From the global Packets page click + New packet at the top (after picking a target property), or open the property and click Packets in the subnav, then + New packet.

  1. Give it a short name like "Weekend" or "Off-season" — it shows up in the reservation picker.
  2. Pick a Start from source. Empty template gives you a blank packet. Copying from an existing one duplicates rules, fees, welcome message, WiFi, door code, and notes (but not the default flag or history).
  3. Click Create packet. The editor opens on the new packet so you can adjust what differs.

On Free, the second-packet button still appears but the POST returns a plan-limit error — the upgrade modal opens with the Solo CTA.

Duplicating across properties

From the same Manage packets page, the Duplicate action on any row lets you pick a target property. Useful when you set up rules carefully on one listing and want them mirrored to a sibling — a guesthouse next door, a second unit in the same building. The copy lands as a non-default packet on the target and opens in the editor so you can adjust local details (parking, the door code).

Setting the default

Exactly one packet on a property is the default. New reservations that don't pick a packet inherit it; calendar-synced bookings inherit it; the cron picks it when auto-send fires.

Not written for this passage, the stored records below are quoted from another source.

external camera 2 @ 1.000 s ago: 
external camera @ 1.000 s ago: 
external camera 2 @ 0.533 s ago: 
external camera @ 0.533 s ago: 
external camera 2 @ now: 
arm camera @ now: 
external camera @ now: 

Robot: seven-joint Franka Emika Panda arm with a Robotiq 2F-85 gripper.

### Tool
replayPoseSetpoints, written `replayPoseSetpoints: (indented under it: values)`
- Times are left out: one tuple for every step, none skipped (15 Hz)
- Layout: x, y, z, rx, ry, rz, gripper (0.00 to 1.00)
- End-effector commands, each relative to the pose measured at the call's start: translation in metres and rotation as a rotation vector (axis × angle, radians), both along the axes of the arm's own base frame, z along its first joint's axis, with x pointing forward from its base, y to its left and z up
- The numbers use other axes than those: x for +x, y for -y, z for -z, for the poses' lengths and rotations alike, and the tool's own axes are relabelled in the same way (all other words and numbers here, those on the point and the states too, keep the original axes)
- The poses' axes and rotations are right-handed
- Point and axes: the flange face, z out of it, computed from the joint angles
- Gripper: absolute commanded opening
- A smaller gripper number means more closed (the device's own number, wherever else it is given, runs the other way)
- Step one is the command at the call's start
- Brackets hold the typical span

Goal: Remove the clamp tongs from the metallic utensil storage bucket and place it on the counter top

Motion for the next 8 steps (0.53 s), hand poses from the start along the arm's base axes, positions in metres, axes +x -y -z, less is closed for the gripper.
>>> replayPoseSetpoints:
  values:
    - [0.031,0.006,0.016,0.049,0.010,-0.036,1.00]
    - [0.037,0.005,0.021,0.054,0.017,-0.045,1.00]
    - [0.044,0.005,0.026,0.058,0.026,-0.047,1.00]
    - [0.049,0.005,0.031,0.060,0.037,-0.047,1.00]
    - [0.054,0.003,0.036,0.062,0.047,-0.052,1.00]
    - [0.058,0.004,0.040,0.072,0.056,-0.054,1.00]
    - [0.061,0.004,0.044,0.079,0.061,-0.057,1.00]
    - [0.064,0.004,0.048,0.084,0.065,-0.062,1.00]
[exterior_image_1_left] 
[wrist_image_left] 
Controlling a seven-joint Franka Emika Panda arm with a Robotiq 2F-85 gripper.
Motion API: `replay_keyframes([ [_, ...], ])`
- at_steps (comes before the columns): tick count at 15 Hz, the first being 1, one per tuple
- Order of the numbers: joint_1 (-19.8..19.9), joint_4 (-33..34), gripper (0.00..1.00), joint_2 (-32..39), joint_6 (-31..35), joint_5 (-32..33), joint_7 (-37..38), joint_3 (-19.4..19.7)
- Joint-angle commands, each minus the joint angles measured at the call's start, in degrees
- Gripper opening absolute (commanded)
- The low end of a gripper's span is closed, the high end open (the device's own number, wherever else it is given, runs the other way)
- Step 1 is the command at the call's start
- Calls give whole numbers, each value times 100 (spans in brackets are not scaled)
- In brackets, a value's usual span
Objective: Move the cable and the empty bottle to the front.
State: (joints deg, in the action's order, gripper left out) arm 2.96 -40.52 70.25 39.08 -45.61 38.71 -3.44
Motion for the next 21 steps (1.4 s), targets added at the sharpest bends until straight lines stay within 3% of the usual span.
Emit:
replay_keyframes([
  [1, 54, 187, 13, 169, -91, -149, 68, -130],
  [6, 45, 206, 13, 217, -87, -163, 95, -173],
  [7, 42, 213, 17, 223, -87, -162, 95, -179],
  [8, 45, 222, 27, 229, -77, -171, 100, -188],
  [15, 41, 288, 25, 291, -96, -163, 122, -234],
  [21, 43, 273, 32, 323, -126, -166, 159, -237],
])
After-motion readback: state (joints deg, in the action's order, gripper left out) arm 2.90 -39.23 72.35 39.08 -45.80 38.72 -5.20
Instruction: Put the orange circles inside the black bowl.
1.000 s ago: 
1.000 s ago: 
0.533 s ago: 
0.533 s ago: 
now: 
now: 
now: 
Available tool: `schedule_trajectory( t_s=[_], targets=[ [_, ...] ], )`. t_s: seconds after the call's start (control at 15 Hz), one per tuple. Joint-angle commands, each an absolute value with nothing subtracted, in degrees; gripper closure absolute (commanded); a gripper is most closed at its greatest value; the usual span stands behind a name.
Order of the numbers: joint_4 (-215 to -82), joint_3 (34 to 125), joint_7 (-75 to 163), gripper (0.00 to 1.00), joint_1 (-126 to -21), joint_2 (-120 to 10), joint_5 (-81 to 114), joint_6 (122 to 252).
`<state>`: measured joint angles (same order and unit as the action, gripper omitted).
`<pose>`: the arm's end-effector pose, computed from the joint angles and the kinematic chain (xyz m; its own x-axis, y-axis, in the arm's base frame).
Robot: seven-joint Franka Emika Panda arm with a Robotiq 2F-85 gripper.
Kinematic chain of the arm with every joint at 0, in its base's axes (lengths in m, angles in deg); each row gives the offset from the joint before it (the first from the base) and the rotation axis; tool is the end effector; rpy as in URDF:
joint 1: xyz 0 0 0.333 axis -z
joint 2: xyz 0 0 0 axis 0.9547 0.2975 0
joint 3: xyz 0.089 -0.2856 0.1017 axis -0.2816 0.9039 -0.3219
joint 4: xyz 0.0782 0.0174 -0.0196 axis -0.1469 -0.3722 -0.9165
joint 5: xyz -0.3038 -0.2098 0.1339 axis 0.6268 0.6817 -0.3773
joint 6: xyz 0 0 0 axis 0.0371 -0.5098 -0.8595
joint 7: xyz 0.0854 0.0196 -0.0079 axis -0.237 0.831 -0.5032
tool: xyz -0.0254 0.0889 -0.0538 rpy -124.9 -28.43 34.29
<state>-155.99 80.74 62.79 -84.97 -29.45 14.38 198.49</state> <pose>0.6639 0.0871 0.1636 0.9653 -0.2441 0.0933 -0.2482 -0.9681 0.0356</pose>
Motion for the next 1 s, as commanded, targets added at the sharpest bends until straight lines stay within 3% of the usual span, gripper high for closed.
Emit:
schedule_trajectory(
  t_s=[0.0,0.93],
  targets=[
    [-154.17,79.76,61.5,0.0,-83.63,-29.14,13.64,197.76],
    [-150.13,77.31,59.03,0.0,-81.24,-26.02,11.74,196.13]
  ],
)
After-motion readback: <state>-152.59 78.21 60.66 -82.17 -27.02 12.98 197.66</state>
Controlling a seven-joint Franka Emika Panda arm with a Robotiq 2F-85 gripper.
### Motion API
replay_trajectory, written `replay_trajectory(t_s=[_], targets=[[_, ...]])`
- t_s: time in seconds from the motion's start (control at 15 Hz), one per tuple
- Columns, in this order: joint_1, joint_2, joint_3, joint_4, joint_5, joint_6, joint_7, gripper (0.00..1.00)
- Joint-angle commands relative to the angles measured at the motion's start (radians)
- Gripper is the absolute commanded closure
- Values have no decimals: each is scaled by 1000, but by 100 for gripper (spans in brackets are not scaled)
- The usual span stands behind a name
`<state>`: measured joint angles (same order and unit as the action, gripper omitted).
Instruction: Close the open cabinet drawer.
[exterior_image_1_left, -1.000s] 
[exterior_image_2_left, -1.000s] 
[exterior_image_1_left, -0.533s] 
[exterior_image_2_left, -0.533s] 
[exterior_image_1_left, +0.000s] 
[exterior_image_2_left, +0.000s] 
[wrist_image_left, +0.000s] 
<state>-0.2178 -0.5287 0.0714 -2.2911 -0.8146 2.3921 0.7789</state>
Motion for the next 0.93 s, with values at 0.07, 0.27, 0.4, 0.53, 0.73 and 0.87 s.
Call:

To switch the default, open Manage packets and click Set default on any non-archived, non-default row. The old default loses the flag automatically — they're mutually exclusive at the database level.

Picking a non-default packet on a reservation

When you create a reservation manually, the Packet select on the New reservation form lists every active packet on the property; the default is pre-selected. Pick a variant when the stay calls for it (e.g. "Weekend" for a 2-night NYE stay).

On an unsigned reservation, the packet can still be changed from the reservation detail page — Actions ▾ → Change packet. Once the guest signs, the packet is frozen into the certificate snapshot and can't change.

Why signed certificates are frozen

The certificate is the legal artifact — it records the exact rules and fees the guest acknowledged at sign time. Later edits to the packet (or even archiving it) never reach back into a signed certificate. The acknowledgment hash and content are immutable.

That means you can refine your rules and fees as you learn — without worrying that a past stay's evidence will shift under you.

Archiving vs deleting

Archive a packet when you want to stop using it but past reservations still reference it. The variant goes to the archived section, the host can't pick it on new reservations, and any reservation that already points at it keeps working.

Delete only works when the row's reservation count is zero. If any reservation (past or present) references it, the delete is blocked at both the UI and server — archive instead. Signed certificates are never affected either way.